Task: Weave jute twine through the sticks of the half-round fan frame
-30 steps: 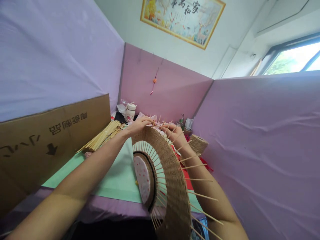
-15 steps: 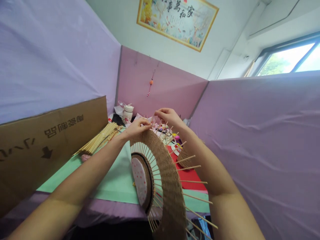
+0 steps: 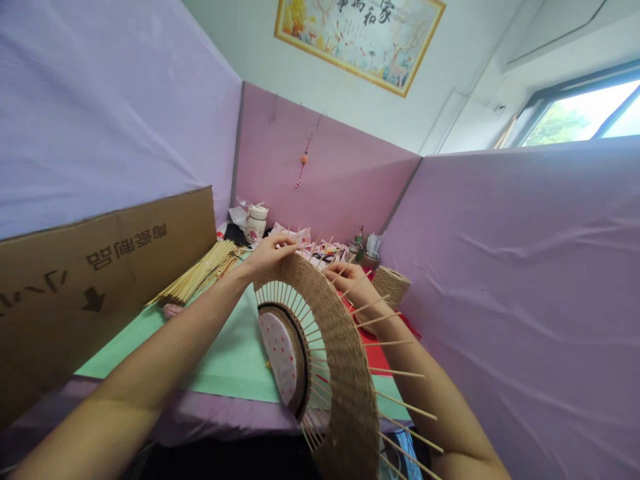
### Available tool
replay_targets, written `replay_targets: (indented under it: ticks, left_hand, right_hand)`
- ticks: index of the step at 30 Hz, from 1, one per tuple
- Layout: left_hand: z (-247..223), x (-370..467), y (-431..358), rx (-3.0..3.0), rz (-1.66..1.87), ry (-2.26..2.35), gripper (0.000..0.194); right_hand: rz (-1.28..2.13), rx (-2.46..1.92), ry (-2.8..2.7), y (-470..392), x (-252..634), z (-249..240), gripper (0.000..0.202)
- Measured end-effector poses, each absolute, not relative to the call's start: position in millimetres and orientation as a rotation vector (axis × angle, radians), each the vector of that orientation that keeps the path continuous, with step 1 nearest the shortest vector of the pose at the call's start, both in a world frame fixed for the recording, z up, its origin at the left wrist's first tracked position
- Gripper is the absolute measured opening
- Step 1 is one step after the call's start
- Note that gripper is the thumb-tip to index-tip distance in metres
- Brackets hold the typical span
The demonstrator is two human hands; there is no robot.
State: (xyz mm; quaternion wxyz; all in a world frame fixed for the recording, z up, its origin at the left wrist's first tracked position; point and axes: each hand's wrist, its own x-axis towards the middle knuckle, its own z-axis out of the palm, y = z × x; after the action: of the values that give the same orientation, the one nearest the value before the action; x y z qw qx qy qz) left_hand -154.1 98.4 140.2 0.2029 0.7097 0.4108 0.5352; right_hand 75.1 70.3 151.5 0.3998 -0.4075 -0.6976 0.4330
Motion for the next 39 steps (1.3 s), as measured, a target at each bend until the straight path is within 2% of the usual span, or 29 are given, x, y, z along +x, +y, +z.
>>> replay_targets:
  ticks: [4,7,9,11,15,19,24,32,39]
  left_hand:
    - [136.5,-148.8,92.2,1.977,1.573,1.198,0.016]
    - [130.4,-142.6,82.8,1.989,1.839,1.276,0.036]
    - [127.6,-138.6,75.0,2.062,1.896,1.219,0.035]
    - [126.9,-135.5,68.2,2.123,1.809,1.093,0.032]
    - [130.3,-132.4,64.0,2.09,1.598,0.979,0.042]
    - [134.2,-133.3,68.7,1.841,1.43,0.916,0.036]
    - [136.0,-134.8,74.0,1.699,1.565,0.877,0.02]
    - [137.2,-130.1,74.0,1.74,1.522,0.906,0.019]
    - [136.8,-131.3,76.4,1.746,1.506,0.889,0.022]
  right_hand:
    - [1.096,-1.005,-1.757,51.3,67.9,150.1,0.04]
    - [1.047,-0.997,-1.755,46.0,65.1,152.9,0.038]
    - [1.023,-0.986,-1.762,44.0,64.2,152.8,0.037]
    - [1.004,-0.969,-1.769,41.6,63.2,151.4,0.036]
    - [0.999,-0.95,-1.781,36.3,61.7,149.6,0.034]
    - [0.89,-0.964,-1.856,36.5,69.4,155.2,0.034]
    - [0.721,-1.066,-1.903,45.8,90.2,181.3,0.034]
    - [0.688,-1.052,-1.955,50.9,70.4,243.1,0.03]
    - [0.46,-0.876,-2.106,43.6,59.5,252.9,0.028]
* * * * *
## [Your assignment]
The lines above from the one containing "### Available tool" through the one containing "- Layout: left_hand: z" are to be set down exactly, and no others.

## [Your response]
### Available tool
replay_targets, written `replay_targets: (indented under it: ticks, left_hand, right_hand)`
- ticks: index of the step at 30 Hz, from 1, one per tuple
- Layout: left_hand: z (-247..223), x (-370..467), y (-431..358), rx (-3.0..3.0), rz (-1.66..1.87), ry (-2.26..2.35), gripper (0.000..0.194); right_hand: rz (-1.28..2.13), rx (-2.46..1.92), ry (-2.8..2.7), y (-470..392), x (-252..634), z (-249..240), gripper (0.000..0.202)

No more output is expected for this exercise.